→ About this task: Begin the copy at the line containing "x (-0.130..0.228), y" in the data below and end it at the line containing "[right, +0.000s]", keeping each line exact and leaving out pictures.

-- Data for analysis follows --

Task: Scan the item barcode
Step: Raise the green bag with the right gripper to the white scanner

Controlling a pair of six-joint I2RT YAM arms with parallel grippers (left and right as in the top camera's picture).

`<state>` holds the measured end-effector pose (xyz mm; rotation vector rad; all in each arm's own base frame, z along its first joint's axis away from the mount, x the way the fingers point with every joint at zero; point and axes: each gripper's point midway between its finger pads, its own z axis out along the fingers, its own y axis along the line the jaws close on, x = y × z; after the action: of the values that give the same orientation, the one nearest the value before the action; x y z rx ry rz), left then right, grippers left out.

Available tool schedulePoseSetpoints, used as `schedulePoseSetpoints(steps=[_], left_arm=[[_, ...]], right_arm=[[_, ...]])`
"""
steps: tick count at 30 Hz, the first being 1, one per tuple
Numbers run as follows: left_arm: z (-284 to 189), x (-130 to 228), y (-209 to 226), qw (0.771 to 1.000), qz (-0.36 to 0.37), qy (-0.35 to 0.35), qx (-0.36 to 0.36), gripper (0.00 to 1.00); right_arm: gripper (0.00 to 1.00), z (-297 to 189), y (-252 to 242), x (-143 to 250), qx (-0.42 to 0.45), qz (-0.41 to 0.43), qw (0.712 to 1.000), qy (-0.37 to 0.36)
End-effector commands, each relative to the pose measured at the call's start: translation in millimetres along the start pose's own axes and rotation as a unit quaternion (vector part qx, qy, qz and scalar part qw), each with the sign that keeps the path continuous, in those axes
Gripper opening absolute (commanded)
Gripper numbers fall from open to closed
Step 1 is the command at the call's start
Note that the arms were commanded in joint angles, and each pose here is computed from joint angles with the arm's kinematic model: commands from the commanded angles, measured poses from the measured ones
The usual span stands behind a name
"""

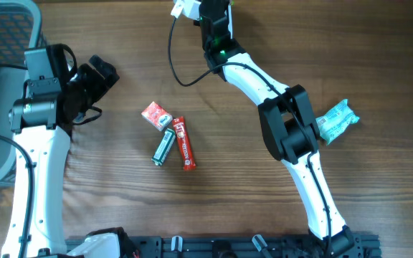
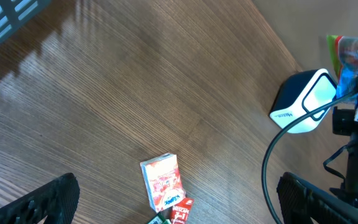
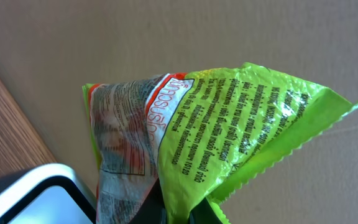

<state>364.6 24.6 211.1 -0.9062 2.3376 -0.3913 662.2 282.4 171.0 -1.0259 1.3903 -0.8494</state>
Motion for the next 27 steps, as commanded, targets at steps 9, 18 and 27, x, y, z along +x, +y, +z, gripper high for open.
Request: schedulePoseSetpoints(steps=[9, 18, 27], left_arm=[[-3.5, -2.8, 0.1, 1.0, 0.004, -0.008, 0.0, 1.0], [-3.5, -2.8, 0.1, 1.0, 0.004, -0.008, 0.0, 1.0], [-3.5, -2.8, 0.1, 1.0, 0.004, -0.008, 0.0, 1.0]], right_arm=[[0.04, -1.1, 2.8, -8.7, -0.021, 0.079, 0.997, -0.011], [0.04, -14.6, 4.6, -16.6, 0.007, 0.076, 0.996, 0.035], [0.04, -43.5, -60.2, -36.0, -0.03, 0.184, 0.982, 0.032]])
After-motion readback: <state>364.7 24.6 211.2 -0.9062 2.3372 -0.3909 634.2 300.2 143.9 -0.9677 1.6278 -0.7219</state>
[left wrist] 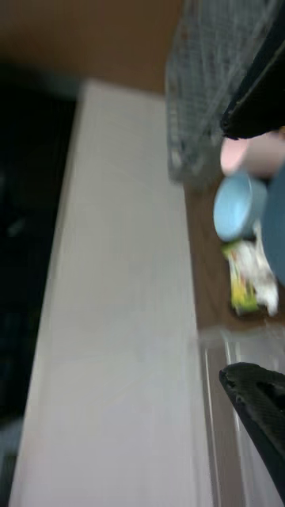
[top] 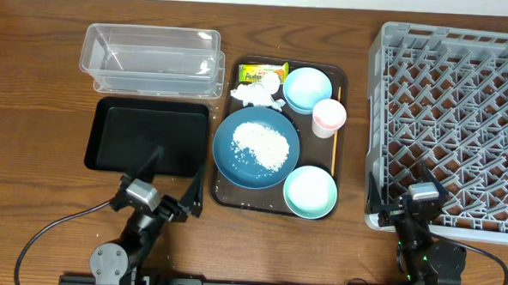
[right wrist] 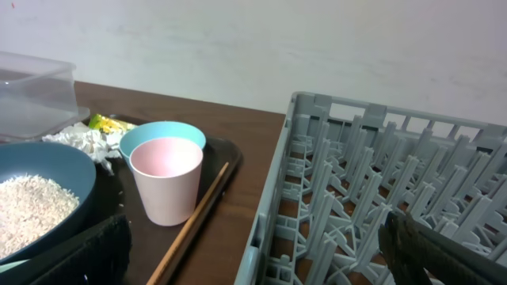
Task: Sort waste into correct bins and load items into the dishwasher rack
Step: 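Reach the left gripper to the blue rice plate and grasp its rim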
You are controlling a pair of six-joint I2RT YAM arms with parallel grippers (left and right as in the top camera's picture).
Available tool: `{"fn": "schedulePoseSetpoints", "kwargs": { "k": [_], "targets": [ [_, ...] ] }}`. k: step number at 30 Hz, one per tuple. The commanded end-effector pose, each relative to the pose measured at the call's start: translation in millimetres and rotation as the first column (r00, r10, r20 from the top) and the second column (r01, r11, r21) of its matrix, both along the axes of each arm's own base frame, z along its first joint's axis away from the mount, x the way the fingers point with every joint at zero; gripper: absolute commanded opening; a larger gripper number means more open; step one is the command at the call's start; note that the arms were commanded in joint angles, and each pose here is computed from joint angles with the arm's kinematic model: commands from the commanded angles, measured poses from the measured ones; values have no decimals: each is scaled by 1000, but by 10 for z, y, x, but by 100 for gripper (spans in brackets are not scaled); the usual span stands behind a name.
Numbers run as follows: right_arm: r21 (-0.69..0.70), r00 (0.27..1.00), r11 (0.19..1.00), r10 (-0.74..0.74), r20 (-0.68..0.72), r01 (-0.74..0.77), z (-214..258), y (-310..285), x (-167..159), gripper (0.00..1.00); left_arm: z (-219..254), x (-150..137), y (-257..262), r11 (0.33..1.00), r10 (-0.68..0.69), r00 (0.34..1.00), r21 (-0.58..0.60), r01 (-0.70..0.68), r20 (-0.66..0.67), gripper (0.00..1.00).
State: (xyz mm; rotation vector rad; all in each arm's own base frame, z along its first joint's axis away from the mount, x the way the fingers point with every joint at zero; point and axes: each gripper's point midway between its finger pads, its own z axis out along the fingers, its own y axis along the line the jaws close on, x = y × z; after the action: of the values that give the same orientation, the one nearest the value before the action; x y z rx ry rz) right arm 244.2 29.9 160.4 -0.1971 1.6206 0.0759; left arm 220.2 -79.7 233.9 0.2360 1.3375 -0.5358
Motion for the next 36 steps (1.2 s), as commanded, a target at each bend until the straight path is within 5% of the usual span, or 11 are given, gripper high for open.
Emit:
{"fn": "schedulePoseSetpoints", "kwargs": {
  "k": [1,6,11,16,20,24,27,32,36],
  "targets": [
    [-10,1000,1000,1,1,-1,-8,7,-3,99,18,-80,-118,993,-102,994,-65,100,-31,92],
    [-10,1000,1000,1,1,-1,-8,7,-3,99,154,-40,-64,989,-84,993,-128,72,-89,92],
    [-10,1000,1000,1,1,-1,-8,7,-3,99,299,135,-53,998,-48,943,-48,34,-328,92],
    [-10,1000,1000,1,1,-1,-8,7,-3,99,272,261,-180,982,-88,735,64,175,-673,92],
    [-10,1000,1000,1,1,-1,-8,7,-3,99,350,323,-360,957,-213,533,-64,283,-819,92],
    [-10,1000,1000,1,1,-1,-8,7,-3,99,367,581,-488,931,-297,471,-142,337,-830,92],
    [-10,1000,1000,1,1,-1,-8,7,-3,99,183,752,-491,956,-213,416,-100,277,-884,92],
    [-10,1000,1000,1,1,-1,-8,7,-3,99,-190,914,-549,959,133,318,202,197,-939,92],
    [-10,1000,1000,1,1,-1,-8,7,-3,99,-320,1016,-900,903,232,360,337,266,-904,92]
  ]
}}
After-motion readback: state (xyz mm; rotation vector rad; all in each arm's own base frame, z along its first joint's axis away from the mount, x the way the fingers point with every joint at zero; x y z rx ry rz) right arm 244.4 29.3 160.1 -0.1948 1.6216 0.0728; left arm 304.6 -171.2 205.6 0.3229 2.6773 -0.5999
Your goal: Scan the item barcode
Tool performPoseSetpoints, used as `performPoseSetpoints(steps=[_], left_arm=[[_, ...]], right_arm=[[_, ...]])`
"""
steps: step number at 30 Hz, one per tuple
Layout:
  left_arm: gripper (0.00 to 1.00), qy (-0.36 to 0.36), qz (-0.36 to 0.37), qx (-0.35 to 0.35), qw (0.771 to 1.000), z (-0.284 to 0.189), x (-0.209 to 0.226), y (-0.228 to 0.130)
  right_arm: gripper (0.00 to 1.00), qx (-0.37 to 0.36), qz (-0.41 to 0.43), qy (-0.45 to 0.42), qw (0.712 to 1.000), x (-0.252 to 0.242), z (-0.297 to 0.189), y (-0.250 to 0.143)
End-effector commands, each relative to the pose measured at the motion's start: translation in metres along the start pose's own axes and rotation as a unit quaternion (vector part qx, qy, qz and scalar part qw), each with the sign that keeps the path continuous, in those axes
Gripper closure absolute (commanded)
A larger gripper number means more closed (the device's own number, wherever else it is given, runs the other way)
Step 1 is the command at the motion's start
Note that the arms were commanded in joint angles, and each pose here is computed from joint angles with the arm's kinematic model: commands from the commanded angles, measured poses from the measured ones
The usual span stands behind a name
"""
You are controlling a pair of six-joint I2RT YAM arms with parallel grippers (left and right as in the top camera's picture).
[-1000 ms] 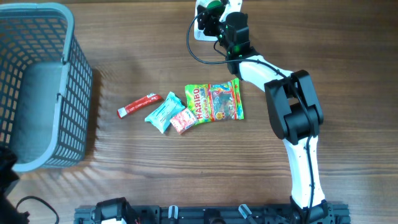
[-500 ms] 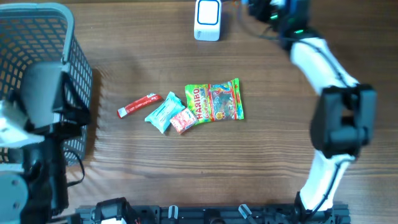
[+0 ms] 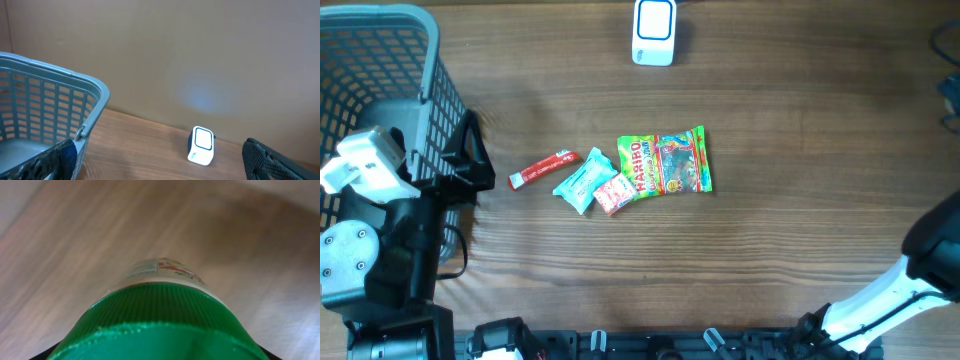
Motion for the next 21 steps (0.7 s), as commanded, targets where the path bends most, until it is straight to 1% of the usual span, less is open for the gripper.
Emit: performPoseSetpoints(steps=[1,4,7,10,11,13,14,16,18,20,21], left_arm=[[0.0,-0.001,0.003,0.017,1.0,-0.002,0.001,-0.006],[0.0,0.006,0.001,0.027,1.0,0.001,0.003,-0.009],[0.0,0.006,0.001,0.027,1.0,0.003,0.003,-0.008],[0.0,0.009,0.001,0.032,0.999,0.005,0.004,-0.01],[0.0,0.01,-0.001,0.039,0.999,0.007,0.004,-0.012],[0.0,0.012,-0.002,0.05,0.999,0.011,0.006,-0.014],[0.0,0.012,-0.003,0.052,0.999,0.014,0.006,-0.015],[0.0,0.006,-0.001,0.045,0.999,0.016,0.005,-0.012],[0.0,-0.02,0.007,0.027,0.999,0.016,0.0,-0.006],[0.0,-0.067,0.035,0.007,0.997,0.015,-0.008,0.001],[0.0,-0.072,0.036,0.003,0.997,0.015,-0.009,0.002]], right_arm=[[0.26,0.007,-0.018,-0.048,0.999,-0.039,0.023,0.008],[0.26,0.033,-0.006,-0.076,0.997,-0.069,0.051,0.002],[0.25,0.047,0.004,-0.091,0.995,-0.086,0.07,-0.003],[0.2,0.06,0.008,-0.109,0.992,-0.098,0.089,-0.012],[0.18,0.066,0.008,-0.112,0.991,-0.1,0.094,-0.016],[0.01,0.069,0.001,-0.112,0.991,-0.101,0.098,-0.017],[0.01,0.064,-0.006,-0.11,0.992,-0.1,0.095,-0.014],[0.0,0.044,-0.007,-0.1,0.994,-0.094,0.079,0.001],[0.0,0.012,0.009,-0.069,0.998,-0.084,0.051,0.023],[0.0,-0.039,0.058,-0.038,0.997,-0.074,-0.003,0.05],[0.0,-0.062,0.083,-0.025,0.994,-0.071,-0.03,0.059]])
Point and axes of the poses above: each gripper's point midway between its finger pads, its own z axis out along the fingers, its own x axis along the line the jaws close on, y = z × x, the point moved 9 cm from there along -z, back along the fingers, and after that the axes turned 6 degrees about z, right-handed, at the moved point
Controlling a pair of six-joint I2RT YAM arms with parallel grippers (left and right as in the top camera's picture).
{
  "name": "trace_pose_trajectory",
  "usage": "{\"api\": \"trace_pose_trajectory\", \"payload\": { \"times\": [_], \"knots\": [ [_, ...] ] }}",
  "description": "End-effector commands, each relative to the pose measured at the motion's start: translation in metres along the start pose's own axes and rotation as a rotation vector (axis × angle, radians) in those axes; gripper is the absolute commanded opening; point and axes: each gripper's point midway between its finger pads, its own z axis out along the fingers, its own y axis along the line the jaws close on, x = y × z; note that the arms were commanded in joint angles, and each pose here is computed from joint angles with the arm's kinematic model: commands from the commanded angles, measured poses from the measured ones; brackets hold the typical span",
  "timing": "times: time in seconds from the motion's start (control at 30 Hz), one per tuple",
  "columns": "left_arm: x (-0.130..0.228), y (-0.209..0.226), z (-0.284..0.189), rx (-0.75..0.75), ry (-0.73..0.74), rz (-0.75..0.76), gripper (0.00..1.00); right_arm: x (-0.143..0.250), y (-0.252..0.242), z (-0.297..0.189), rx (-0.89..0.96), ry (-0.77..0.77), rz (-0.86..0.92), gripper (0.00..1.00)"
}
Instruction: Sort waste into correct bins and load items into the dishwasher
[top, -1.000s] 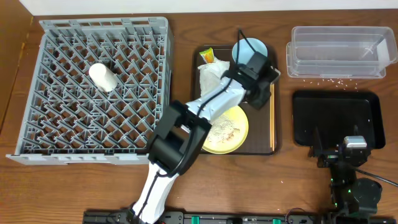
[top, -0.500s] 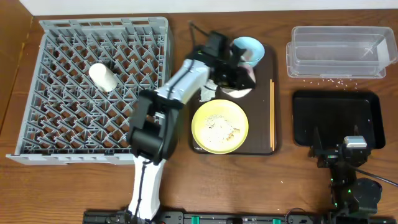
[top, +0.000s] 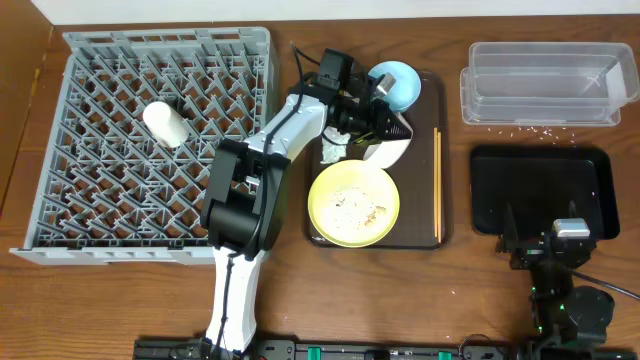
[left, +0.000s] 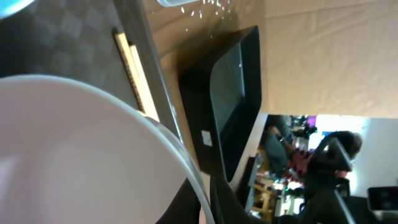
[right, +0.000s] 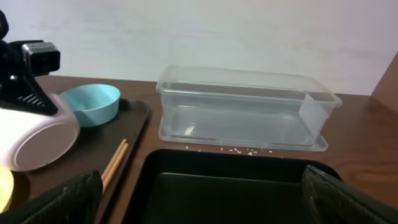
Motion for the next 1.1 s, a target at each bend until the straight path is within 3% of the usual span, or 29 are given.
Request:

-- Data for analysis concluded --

→ Solution to the problem:
  "columns": "left_arm: x (-0.130..0.228), y (-0.209..0.226), z (-0.284..0.189), rx (-0.75..0.75), ry (-0.73..0.74), rz (-0.75..0.76), gripper (0.00..1.00); right_arm: x (-0.143..0.250), y (-0.252..0.242), z (-0.297..0.189), rx (-0.89..0.96), ry (-0.77..0.77), rz (-0.86..0.92), gripper (0.00..1.00)"
}
Instruction: Sort waste into correct bins and load items into the dishwasher
[top, -1.000s] 
[top, -0.500s] 
[top, +0.000s] 
[left, +0.000s] 
[right, +0.000s] 

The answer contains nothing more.